There are multiple laws that require a person convicted of DUI to install an Ignition Interlock Device (IID) on their personal vehicle. There are also situations where a person who has been arrested for DUI, but not yet convicted of DUI, is required to install an IID on their personal vehicle. But what if the person has to drive a vehicle as part of their employment? What if the person drives a taxi for a living or a delivery vehicle? Does the person have to install an IID on their work vehicle or just quit their job?

The short answer to this question is if the person has a prior DUI conviction for DUI, they likely will have to quit their job (or convince their boss to allow them to install an IID on their work vehicle). This is true even if the prior DUI arrest was reduced to a lesser charge (such as Negligent Driving in the First Degree or Reckless Driving).
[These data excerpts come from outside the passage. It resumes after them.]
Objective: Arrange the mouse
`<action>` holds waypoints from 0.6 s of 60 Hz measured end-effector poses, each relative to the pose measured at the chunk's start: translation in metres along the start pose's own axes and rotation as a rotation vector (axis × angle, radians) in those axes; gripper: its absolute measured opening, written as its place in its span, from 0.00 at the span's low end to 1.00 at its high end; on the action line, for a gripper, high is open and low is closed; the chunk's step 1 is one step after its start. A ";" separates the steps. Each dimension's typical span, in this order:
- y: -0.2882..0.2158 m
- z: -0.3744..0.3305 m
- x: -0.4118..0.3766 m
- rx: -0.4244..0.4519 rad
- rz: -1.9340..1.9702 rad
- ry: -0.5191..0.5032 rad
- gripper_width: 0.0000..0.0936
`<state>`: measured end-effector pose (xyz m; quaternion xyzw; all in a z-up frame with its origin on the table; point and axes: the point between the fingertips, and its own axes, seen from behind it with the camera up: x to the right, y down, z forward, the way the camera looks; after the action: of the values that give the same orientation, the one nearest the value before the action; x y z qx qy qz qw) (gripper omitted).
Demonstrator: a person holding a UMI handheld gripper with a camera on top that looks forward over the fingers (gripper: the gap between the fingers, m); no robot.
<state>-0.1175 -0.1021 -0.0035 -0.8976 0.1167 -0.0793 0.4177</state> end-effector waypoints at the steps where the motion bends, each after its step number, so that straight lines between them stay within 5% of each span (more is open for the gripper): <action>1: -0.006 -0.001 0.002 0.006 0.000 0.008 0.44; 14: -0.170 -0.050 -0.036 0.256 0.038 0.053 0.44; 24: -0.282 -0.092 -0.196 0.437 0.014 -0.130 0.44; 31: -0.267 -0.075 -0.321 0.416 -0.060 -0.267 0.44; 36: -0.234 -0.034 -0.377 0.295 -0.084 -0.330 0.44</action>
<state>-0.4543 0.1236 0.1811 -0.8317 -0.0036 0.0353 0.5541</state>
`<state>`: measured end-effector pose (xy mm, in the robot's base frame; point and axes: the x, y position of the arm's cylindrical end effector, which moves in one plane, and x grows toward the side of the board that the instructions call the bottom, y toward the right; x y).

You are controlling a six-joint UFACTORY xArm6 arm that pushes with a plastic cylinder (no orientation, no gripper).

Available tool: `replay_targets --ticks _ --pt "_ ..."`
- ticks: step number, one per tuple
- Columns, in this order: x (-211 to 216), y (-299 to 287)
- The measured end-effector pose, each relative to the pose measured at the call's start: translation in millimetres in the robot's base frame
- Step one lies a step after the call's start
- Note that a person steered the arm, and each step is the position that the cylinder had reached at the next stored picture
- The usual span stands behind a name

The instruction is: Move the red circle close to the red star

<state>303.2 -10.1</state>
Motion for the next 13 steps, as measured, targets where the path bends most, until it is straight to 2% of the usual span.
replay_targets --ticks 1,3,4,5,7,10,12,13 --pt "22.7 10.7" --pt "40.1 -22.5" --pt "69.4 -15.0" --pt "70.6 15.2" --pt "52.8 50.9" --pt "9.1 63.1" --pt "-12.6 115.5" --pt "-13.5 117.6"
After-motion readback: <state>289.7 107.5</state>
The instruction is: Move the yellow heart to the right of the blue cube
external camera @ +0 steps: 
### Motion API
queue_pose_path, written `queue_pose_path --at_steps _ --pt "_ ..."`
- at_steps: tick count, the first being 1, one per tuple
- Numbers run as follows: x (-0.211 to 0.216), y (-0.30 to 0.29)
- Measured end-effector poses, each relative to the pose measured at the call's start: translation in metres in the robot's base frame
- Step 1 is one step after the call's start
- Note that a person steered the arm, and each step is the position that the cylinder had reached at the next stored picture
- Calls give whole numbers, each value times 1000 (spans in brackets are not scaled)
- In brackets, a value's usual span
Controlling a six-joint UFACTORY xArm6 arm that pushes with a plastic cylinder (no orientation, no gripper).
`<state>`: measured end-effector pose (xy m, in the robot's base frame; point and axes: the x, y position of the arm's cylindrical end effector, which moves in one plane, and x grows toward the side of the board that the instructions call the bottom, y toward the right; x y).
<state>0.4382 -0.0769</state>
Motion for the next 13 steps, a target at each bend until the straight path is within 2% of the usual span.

RCW 10.21.055, which is a relatively new law, requires a judge to order an IID in the situation above at the first court hearing, before the person has even been convicted of DUI. The law does not make any exception for a person’s work vehicle.

Ironically, there is a work vehicle exemption found in the law. RCW 46.20.720 states that once the person is convicted of DUI, and ordered to have an IID, they may be eligible for a work vehicle exemption to the IID requirement. Keep in mind, even if the person is eligible for the work vehicle exemption, they still must have an IID on their personal vehicle. There is also a 30 day (or 365 day) wait period before the person can take advantage of the work vehicle exemption.

Let me demonstrate how nonsensical these statutes are in a real word hypothetical. Lets say DUI Donny gets charged with a DUI as a teenager in the 1970s. In the case, DUI Donny has a BAC under the legal limit of .08 so he ends up having his DUI reduced to Negligent Driving in the First Degree (which is a prior DUI under RCW 10.21.055). Fast forward to 2015, DUI Donny gets stopped again for DUI, and again has a BAC under .08 (lets say .07, and yes people routinely do get charged with DUI even if their BAC is under .08). DUI Donny is employed as a delivery truck driver and is the sole income earner in his family. At DUI Donny’s first court appearance, RCW 10.21.055 requires the court to order DUI Donny to have an IID on all vehicles he drives. It will take DUI Donny several months before his case is resolved (most likely with a reduced charge, based on the below .08 BAC). However, DUI Donny will likely have to quit his job because the law does not allow any exception to the IID requirement for DUI Donny’s delivery truck he drives at work. This means that unless DUI Donny’s employer allows him to install an IID on his work vehicle, he is out of a job.